Atul Aneja
It is rare to see Arab leaders in unison snubbing a US President on a visit to the heart of the Middle East.
But that just happened on Tuesday when the Jordan’s King Abdullah, Egyptian President Abdel Fattah Al-Sisi and Palestinian leader Mahmoud Abbas refused to meet visiting US President, Joe Biden. The three, each with leverages to impact the festering Gaza crisis, stayed away from a collective meeting in Jordan’s famous capital Amman. The reason—a horrific attack on the Al-Ahli hospital. Nearly 500, including a large number of women and children, were killed in the cruel, and possibly, a tide turning strike.
The bombing triggered a Tsunami of opinion in the Arab Street against Israel and the United States, the guarantor of Tel Aviv’s security. In popular perception, Israel had ordered the attack, drowning out Tel Aviv’s riposte that it was not its forces, but the militant pro-Iran Islamic Jihad that had launched the missile, which had misfired. And when Biden blundered by saying that it appeared that not Israel but the “other team” had perpetrated the gut-wrenching crime, it was game-over for America among billions residing across the globe, who had been sickened by the hospital attack.
Unsurprisingly, not one Arab nation, including US allies—the United Arab Emirates (UAE), Morocco or Bahrain—caveated a response that would sow doubts about Israel’s culpability.
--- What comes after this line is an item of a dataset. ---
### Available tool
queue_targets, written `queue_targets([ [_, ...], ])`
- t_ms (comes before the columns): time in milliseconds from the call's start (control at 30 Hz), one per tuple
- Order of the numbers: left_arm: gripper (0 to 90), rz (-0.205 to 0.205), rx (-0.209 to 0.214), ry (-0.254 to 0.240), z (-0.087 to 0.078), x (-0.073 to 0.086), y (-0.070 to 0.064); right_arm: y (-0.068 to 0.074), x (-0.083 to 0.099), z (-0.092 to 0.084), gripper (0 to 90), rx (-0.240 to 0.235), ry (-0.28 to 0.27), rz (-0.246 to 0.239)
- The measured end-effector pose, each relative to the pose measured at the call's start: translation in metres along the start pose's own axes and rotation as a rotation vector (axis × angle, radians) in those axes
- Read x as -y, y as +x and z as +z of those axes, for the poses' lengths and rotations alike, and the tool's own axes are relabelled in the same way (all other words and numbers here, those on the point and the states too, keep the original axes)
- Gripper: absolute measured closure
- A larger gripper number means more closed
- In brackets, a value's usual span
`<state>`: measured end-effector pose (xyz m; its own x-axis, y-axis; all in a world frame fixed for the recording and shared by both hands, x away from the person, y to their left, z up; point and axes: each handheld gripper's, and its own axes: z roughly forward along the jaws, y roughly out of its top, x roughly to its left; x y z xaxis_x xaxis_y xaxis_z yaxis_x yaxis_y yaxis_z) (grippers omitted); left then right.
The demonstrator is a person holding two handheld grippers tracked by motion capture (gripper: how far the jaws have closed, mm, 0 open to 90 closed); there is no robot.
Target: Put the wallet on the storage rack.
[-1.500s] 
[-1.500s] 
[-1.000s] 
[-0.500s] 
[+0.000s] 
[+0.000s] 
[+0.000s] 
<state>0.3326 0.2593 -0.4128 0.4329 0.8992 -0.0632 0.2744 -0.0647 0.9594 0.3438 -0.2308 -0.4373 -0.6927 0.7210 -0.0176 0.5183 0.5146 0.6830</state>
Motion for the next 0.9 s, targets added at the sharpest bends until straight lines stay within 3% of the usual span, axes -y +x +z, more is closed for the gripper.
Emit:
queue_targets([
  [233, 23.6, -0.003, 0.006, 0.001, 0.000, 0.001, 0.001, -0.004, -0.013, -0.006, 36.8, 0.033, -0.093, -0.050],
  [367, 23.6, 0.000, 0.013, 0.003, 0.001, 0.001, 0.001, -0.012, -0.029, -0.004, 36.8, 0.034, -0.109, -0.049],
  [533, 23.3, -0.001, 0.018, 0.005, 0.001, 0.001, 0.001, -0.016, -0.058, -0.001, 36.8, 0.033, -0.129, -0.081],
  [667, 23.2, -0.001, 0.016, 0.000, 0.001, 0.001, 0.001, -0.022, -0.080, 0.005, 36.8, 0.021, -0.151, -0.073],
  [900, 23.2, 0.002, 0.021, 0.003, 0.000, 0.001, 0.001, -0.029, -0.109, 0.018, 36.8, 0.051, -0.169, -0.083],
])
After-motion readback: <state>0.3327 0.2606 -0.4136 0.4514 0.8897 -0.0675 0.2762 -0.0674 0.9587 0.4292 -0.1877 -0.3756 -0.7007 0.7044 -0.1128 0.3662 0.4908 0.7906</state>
The UAE and Bahrain, which both established ties with Israel nested under the 2020 Abraham Accords, condemned the “Israeli” attack, which took place at a time when Tel Aviv had besieged Gaza.
The heart-rendering consternation was triggered last Saturday by Hamas cadres when they invaded Israeli settlements near Gaza. The attackers killed nearly 1500 Israelis, a shocking statistic in a country which prides itself as a security state. An estimated 150 were kidnapped and turned hostage in embattled Gaza. Many Americans and others with dual-nationality were also taken captive.
However, the balance of perceptions seemed to have turned in favour of the Palestinians in the aftermath of the deadly hospital bombing and the resultant carnage.
“The United Arab Emirates strongly condemns the Israeli attack… resulting in the death and injury of hundreds of people,” the UAE’s official WAM news agency said early on Wednesday.
Bahrain’s foreign ministry also “expressed the Kingdom of Bahrain’s condemnation and strong denunciation of the Israeli bombing”, the Bahrain News Agency said.
Morocco, a north African state that recognised Israel, also blamed Israel for the strike. So did Egypt, the regional heavyweight that borders Gaza, and whose role would be critical in pumping humanitarian supplies to the coastal strip.
Egyptian President Abdel Fattah al-Sisi strongly condemned “the Israeli bombing” of the Ahli Arab hospital, which killed “hundreds of innocent victims” in Gaza.
He called the “deliberate bombing” a “clear violation of international law”.
Saudi Arabia, too labelled the blast as a “heinous crime committed by the Israeli occupation forces”.
Jordan, which borders Israel said that the Jewish state “bears responsibility for this grave incident”. The Organization of the Islamic Conference (OIC), slammed Israel for perpetrating “a war crime, a crime against humanity, and organised state terrorism”.
While President Biden was firefighting at ground-zero in Israel, in faraway Beijing, where he had participated in the BRI forum, Russian President Vladimir Putin was ahead–talking about permanently ending the Israel-Palestine conflict, with the Gaza hospital bombing in the background.
“As for the attack on the hospital, the tragedy that occurred there, it is a terrible event, hundreds of dead, hundreds of wounded. This is, of course, a catastrophe,” Putin told reporters in Beijing after attending the third Belt and Road Forum and meeting with Chinese President Xi Jinping.
He said that he expected that the bombing would be a signal to “end the conflict as soon as possible” and begin “some contacts and negotiations.”
Putin stressed that Russia had always favoured an independent Palestinian state with its capital in East Jerusalem.
The appearance of an independent Palestine on the map will set the conditions for “a lasting peace”—a position that stood tall amid the kinetics of anger, vendetta and tragedy.